How to complete this task | An exact transcription of the data below is needed.

Extracted material |
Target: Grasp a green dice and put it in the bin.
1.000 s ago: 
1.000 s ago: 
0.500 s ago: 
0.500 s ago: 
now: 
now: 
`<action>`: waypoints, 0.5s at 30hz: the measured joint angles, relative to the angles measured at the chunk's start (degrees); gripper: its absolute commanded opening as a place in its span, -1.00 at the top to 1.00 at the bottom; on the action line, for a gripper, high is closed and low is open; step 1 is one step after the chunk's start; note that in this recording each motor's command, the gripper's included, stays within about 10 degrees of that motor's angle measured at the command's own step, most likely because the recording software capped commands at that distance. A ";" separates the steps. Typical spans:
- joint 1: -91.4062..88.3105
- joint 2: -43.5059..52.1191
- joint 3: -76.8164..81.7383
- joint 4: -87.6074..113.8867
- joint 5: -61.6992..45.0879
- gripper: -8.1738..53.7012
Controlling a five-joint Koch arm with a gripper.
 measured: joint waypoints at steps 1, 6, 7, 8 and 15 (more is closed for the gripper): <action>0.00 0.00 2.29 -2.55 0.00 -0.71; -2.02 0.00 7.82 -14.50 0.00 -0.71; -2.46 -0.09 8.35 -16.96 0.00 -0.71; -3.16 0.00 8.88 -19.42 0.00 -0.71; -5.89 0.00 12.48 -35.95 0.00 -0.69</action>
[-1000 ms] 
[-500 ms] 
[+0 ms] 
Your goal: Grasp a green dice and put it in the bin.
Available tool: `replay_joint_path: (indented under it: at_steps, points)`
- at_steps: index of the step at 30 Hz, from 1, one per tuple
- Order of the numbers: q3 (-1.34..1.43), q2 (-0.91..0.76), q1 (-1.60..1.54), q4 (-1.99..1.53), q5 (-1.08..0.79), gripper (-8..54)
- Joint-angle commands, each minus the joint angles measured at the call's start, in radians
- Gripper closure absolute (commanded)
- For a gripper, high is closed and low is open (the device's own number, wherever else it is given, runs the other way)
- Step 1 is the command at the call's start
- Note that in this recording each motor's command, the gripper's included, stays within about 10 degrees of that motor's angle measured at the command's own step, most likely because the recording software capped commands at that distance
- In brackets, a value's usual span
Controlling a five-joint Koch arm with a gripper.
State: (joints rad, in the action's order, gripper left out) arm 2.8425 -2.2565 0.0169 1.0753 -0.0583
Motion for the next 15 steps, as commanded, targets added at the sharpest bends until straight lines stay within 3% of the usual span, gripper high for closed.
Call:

Written response |
Target: Grasp a green dice and put it in the bin.
1.000 s ago: 
1.000 s ago: 
0.500 s ago: 
0.500 s ago: 
now: 
now: 
`<action>`: waypoints, 0.5s at 30hz: the measured joint angles, relative to the angles measured at the chunk's start (degrees); gripper: its absolute commanded opening as a place in its span, -1.00 at the top to 1.00 at the bottom; on the action line, for a gripper, high is closed and low is open; step 1 is one step after the chunk's start; note that in this recording each motor's command, the gripper's included, stays within about 10 degrees of that motor's angle measured at the command's own step, most likely because the recording software capped commands at that distance. A ";" separates the steps. Typical spans:
- joint 1: -91.4062..88.3105
- joint 2: -43.5059..52.1191
- joint 3: -76.8164..81.7383
- joint 4: -87.6074..113.8867
- joint 5: -61.6992..45.0879
- gripper: -8.1738..53.7012
Controlling a five-joint Koch arm with a gripper.
 measured: joint waypoints at steps 1, 6, 7, 8 and 15 (more is closed for the gripper): <action>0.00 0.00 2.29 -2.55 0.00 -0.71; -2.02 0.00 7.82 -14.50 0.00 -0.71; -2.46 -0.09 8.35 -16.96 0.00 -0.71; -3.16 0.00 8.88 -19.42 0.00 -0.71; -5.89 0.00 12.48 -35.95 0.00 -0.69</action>
[-1000 ms] 
[-500 ms] 
[+0 ms] 
Your goal: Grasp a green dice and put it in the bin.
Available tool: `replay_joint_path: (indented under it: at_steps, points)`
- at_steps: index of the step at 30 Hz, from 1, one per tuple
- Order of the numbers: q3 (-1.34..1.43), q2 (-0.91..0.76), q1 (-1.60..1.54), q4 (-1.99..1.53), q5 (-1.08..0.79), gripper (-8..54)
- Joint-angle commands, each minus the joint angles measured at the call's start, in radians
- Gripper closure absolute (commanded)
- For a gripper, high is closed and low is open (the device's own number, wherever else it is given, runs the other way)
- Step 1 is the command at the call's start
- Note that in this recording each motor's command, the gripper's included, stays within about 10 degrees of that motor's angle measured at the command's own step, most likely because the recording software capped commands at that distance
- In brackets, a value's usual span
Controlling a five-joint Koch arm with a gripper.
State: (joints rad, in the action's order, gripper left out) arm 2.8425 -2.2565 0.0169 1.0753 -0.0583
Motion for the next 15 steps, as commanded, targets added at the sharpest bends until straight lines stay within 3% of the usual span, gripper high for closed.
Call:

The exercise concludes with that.